= Albert of Aix =

11th-century historian

Albert of Aix(-la-Chapelle), also known as Albert of Aachen; Albericus Aquensis; fl. c. 1100) was a historian of the First Crusade and the early Kingdom of Jerusalem. He was born during the later part of the 11th century, and afterwards became canon (priest) and custos (guardian) of the church of Aachen.

Nothing else is known of his life except that he was the author of a Historia Hierosolymitanae expeditionis (“History of the Expedition to Jerusalem”), or Chronicon Hierosolymitanum de bello sacro, a work in Latin in twelve books, written between 1125 and 1150. This history begins at the time of the Council of Clermont in 1095, deals with the fortunes of the First Crusade and the earlier history of the Latin Kingdom of Jerusalem, and ends somewhat abruptly in 1121.

The Historia was well known during the Middle Ages, and was largely used by William of Tyre for the first six books of his Historia rerum in partibus transmarinis gestarum.
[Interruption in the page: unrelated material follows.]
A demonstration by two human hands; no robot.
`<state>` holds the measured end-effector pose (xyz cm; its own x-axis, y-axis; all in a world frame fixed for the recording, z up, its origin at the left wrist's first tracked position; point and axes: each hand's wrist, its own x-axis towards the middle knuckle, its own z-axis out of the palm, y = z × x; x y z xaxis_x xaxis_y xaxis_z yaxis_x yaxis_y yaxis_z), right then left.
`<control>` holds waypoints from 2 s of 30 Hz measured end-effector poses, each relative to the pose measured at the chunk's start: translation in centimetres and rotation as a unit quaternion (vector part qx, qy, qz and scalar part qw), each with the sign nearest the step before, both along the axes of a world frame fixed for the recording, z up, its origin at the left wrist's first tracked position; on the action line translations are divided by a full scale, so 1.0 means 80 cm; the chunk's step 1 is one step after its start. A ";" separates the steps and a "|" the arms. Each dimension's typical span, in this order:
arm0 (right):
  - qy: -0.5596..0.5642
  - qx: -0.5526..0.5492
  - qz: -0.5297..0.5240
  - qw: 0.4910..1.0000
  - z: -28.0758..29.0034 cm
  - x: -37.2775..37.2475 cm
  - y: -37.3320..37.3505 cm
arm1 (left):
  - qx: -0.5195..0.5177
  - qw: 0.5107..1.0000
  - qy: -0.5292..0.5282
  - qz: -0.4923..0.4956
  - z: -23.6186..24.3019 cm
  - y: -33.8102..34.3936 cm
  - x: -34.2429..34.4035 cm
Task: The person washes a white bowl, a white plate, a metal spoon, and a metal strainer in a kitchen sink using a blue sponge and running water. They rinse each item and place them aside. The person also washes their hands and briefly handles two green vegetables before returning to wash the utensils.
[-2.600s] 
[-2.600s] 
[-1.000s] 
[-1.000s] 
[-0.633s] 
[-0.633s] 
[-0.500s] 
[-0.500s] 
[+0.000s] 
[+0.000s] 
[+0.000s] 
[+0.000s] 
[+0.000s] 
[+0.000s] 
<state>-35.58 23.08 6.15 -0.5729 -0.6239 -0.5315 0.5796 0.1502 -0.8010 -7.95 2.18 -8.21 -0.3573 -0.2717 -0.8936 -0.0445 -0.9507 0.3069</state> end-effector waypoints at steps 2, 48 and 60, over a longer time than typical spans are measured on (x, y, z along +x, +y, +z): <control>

In modern times, it was accepted unreservedly for many years by most historians, including Edward Gibbon. In more recent times beginning with Heinrich von Sybel, its historical value has been seriously impugned, but the verdict of the best scholarship seems to be that in general it forms a true record of the events of the First Crusade, although containing some legendary matter.

Albert never visited the Holy Land, but he appears to have had a considerable amount of discourse with returned crusaders, and to have had access to valuable correspondence, for example: he interviewed survivors of the Battle of Ramla, writing down their experiences; another example can be seen from the case of the killing of William II Jordan, told by returning Crusaders to Germany. Unlike many other chronicles of the First Crusade, Albert did not rely on the Gesta Francorum, but used his own independent interviews; he may also have had access to the Chanson d'Antioche, as his work shares textual similarities with that poem. The first edition of the history was published at Helmstedt in 1584, and a translation, with the original Latin, is in the Recueil des historiens des croisades, Volume 4.iii (1879). A modern edition in Latin and English translation by Susan B. Edgington is available in the Oxford Medieval Texts series. (cf. Volumes 24 and 25 of Crusader Texts in Translation.)

==Bibliography==
- Albert of Aachen, Albert of Aachen's History of the Journey to Jerusalem, vol.1: Books 1-6. The First Crusade 1095-1099, trans. S.B. Edgington (Farnham, 2013).
- Albert of Aachen, Albert of Aachen's History of the Journey to Jerusalem, vol. 2: Books 7-12. The Early History of the Latin States 1099-1119, trans. S.B. Edgington (Farnham, 2013).